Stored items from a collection
..........
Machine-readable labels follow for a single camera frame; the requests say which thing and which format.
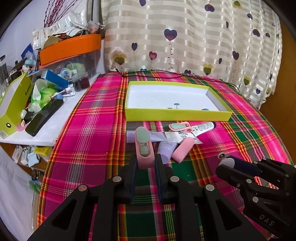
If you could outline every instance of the round sticker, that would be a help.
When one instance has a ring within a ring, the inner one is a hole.
[[[71,70],[69,70],[68,68],[63,68],[61,70],[61,77],[67,81],[71,80],[72,78]]]

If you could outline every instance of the pink heart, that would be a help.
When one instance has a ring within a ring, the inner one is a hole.
[[[157,53],[153,53],[152,51],[149,52],[149,57],[151,60],[155,60],[157,57]]]

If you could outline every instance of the white cloth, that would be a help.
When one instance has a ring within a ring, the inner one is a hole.
[[[33,233],[34,192],[27,184],[30,180],[0,147],[0,217],[18,241],[27,241]]]
[[[258,108],[274,92],[281,26],[261,0],[102,0],[102,17],[106,71],[206,75]]]

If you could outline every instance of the pink cap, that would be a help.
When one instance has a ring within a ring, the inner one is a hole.
[[[187,137],[174,151],[172,154],[172,158],[178,162],[181,163],[184,158],[187,156],[187,154],[190,152],[194,145],[194,139],[191,137]]]

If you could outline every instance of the white table surface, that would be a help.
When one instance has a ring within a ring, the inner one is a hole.
[[[90,79],[91,85],[97,79],[98,75],[99,73]],[[87,89],[75,92],[75,96],[65,97],[64,101],[65,99],[67,100],[45,123],[36,136],[33,137],[23,130],[21,132],[17,131],[5,139],[0,137],[0,142],[19,145],[54,146],[68,117],[86,90]]]
..........
[TASK BRIEF]
Filter the entries down to the lines with the word "pink" in them, and copy those lines.

[WRITTEN SOLUTION]
If you could outline every instance of the pink heart, that would be a help.
If you could outline every instance of the pink cap, that would be a help.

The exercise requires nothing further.